Software hiring managers and technology recruiters are often said to complain that new college graduates possess theoretical knowledge but lack practical software skills in areas such as version control, testing, and interpreting business requirements. So where can novice software developers learn about these topics if not in their college courses? Crookshanks’ book discusses these topics and provides resources for beginning software developers. The intent is to help graduates overcome their lack of practical experience and become more familiar with some standard industry practices and common tools.

Nine topics are covered in separate chapters: version control, unit testing and test-driven development, refactoring, build tools and continuous integration, debugging, development life cycles and the software development life cycle (SDLC), design patterns and architecture, software requirements, and basic structured query language (SQL).

Some of the chapters give a very short discussion of the theory of a topic (such as version control) before spending the rest of the time covering specific tools. For example, Subversion (SVN) and the corresponding TortoiseSVN plugin are used to illustrate version control and how to do things such as resolving conflicts, tagging, and branching. This has the advantage of showing how the theory really works in practice. The disadvantage is that the discussion of tools sometimes reverts to a mechanical sort of “click this, then enter this” how-to discussion rather than providing any insight into the topic or the tool. And as the author concedes, the examples are of necessity limited; not every relevant topic can be included. Not all chapters stick to their title topic. The software requirements chapter, for example, has only four pages on requirements, but covers functional and design specifications and change control in the remaining ten pages. The chapters are independent for the most part, and readers can skip around according to their needs.
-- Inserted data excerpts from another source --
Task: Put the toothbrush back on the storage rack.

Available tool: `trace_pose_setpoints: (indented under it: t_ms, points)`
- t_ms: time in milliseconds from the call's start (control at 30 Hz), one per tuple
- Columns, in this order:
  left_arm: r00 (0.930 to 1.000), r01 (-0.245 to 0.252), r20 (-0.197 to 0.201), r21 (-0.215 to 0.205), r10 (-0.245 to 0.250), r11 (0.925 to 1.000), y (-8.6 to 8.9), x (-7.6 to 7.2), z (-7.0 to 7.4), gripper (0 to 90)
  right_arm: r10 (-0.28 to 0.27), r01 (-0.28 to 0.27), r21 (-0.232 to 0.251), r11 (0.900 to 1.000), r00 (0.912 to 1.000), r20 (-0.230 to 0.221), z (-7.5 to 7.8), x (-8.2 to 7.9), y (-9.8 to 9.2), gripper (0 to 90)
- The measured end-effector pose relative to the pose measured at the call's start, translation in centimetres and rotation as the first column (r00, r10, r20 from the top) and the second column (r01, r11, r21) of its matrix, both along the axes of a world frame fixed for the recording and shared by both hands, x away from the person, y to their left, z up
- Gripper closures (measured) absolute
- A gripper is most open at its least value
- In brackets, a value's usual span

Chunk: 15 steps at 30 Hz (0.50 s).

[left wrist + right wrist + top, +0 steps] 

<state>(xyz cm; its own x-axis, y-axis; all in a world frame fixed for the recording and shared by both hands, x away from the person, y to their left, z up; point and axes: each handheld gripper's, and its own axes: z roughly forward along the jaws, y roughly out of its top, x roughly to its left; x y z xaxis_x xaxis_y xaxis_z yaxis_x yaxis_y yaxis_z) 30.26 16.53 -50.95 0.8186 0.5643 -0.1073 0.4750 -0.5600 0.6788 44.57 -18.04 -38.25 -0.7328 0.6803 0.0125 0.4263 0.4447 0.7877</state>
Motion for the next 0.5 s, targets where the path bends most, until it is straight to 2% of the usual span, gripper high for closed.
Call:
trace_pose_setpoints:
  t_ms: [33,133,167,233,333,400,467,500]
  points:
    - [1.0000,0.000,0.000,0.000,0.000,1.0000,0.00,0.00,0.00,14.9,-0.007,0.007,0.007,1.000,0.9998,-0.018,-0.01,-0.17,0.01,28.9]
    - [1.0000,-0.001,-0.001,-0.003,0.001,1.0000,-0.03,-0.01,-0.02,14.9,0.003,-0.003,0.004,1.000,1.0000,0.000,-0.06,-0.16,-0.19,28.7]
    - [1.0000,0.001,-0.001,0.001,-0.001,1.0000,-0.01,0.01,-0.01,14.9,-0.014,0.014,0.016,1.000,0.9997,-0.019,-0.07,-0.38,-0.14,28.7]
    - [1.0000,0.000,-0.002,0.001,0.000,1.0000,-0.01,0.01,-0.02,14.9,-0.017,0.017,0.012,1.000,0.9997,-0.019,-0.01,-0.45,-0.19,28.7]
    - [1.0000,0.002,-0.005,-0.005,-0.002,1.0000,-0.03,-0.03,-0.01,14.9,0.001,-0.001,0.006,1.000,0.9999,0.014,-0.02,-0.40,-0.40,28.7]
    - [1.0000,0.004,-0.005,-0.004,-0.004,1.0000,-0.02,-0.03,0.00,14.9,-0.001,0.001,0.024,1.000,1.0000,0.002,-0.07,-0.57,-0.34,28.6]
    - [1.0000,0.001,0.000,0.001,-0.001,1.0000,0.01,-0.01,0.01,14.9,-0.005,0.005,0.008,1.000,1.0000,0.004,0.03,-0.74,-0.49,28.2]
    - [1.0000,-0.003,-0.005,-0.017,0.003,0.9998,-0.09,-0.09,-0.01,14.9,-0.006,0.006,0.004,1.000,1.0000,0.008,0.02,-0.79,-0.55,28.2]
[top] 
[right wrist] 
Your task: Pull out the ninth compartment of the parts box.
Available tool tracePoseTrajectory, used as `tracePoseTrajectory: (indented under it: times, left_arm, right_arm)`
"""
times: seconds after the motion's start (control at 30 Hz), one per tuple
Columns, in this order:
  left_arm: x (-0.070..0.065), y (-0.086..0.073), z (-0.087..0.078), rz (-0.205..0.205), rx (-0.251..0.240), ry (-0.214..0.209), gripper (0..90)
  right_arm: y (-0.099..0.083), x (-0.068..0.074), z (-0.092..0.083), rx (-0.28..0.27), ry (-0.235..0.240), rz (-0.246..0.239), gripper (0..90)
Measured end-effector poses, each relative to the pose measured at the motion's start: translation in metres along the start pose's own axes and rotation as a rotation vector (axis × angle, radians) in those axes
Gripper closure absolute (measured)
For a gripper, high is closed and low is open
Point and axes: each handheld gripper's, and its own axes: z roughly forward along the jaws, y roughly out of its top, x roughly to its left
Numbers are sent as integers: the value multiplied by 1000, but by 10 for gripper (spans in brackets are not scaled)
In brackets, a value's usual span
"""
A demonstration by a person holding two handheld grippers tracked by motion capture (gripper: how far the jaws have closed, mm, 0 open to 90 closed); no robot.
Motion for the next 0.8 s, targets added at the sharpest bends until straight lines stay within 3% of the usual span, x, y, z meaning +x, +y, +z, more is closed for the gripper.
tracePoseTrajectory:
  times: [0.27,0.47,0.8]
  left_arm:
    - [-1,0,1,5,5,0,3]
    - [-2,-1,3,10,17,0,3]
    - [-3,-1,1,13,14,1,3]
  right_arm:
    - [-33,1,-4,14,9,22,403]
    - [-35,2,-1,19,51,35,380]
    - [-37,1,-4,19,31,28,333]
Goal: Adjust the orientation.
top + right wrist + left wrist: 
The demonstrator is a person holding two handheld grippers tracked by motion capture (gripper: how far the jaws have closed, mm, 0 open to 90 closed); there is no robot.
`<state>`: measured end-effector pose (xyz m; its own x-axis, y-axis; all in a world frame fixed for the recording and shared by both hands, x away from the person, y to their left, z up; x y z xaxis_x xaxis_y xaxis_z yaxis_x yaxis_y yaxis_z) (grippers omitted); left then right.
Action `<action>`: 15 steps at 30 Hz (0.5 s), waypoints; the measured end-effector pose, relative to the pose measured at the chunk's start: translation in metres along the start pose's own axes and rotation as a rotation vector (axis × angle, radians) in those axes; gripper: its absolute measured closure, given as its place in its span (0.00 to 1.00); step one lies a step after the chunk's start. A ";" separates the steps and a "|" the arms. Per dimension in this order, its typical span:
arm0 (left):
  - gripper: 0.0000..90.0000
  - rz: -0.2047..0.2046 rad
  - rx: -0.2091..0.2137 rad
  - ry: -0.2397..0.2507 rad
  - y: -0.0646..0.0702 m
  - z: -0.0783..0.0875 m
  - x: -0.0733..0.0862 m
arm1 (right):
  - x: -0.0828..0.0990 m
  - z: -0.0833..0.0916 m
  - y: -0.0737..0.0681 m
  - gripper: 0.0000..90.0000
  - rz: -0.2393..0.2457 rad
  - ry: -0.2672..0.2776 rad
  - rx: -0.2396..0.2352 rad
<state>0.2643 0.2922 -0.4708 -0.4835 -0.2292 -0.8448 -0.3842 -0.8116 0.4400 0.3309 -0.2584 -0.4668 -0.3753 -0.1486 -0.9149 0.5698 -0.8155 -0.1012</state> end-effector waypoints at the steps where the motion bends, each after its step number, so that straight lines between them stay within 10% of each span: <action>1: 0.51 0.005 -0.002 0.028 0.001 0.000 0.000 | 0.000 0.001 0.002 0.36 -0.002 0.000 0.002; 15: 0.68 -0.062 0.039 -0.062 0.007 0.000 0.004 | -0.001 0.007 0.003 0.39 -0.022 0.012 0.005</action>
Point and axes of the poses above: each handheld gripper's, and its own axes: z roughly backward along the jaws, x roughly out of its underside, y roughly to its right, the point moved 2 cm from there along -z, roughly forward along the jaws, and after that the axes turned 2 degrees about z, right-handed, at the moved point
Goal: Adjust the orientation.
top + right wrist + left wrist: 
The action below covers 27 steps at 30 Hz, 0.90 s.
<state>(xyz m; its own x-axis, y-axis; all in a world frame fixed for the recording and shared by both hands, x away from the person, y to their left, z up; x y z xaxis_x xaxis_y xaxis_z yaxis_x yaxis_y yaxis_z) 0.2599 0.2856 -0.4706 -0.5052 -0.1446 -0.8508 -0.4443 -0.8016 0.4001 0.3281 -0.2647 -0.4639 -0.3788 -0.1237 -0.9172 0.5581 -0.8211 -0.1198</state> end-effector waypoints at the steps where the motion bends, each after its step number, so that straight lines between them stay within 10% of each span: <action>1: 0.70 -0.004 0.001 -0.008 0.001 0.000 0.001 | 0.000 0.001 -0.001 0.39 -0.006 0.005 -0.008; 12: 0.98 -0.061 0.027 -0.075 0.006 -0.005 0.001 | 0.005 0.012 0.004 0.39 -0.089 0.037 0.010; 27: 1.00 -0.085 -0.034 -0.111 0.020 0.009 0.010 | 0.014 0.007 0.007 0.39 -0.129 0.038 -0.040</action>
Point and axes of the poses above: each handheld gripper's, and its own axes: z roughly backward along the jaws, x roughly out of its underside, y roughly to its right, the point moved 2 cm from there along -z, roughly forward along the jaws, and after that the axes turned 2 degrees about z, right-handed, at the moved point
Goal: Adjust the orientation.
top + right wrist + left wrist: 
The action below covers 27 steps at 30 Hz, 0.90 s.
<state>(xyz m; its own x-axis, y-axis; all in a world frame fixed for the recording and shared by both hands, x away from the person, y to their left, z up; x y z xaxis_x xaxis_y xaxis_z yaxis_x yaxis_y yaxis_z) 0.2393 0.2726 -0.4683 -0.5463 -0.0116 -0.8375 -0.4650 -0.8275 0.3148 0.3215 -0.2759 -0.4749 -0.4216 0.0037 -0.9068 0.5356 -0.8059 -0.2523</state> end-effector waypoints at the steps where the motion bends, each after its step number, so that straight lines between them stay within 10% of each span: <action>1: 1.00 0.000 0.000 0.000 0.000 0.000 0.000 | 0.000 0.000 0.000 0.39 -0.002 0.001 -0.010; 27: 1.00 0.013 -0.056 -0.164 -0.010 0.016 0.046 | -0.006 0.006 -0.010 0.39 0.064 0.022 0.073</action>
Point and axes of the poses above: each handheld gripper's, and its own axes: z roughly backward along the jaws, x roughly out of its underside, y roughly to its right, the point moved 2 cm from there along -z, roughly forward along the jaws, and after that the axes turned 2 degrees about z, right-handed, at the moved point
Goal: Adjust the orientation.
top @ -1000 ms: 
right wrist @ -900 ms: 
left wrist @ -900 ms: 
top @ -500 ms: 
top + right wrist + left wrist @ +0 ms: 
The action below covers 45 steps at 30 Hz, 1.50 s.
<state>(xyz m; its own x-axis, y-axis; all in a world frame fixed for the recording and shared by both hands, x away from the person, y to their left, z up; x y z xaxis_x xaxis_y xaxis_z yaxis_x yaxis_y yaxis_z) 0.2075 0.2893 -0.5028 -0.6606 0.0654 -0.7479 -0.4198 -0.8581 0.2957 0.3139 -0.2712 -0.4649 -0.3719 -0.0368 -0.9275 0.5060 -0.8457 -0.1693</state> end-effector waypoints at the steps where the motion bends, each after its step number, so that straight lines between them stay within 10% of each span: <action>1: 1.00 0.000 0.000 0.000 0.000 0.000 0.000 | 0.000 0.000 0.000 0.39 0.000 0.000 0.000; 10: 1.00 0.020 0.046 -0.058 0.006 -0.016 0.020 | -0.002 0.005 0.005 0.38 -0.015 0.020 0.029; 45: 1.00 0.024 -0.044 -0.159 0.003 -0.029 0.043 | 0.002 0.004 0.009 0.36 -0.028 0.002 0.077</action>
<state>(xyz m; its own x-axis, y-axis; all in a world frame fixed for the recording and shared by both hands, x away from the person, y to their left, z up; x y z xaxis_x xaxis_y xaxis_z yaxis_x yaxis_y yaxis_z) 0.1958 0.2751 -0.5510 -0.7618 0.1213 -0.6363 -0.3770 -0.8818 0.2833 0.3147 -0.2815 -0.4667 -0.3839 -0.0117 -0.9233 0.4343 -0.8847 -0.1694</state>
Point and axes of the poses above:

Four appendices and an index complete the book. Appendix A discusses enterprise topics such as working as an employee versus contracting. Appendix B provides review questions for each chapter. These are mostly discussion type questions intended to help prepare answers for interview questions. Since the topics are covered in the main text, no answers are provided. It might have made more sense to include these questions at the end of the chapters. Appendix C has some additional SQL details, including scripts for creating the sample SQL database used. Appendix D lists a dozen references and another dozen additional suggested readings.

The book seems to be lacking a final editorial pass. There are numerous typographical errors. Some of the references give the wrong figure number or location, saying the figure is on the next page or the same page when it is somewhere else. Numerous screen shots are included, some of which are too small or fuzzy to be clear, and all of the figures are in black and white despite references in the text to things like “the red exclamation point.” Although a website for the book is mentioned where various scripts can be downloaded, the uniform resource locator (URL) doesn’t seem to be given anywhere. The book is also a bit dated--it was written in 2011, but has a copyright date of 2014. This is mostly an issue when discussing the currently available versions of tools.

The book does a reasonable job of collecting in one place introductions to some practical topics that new programmers will need throughout their careers. New college graduates who have not had internships or summer programming jobs might find it particularly useful.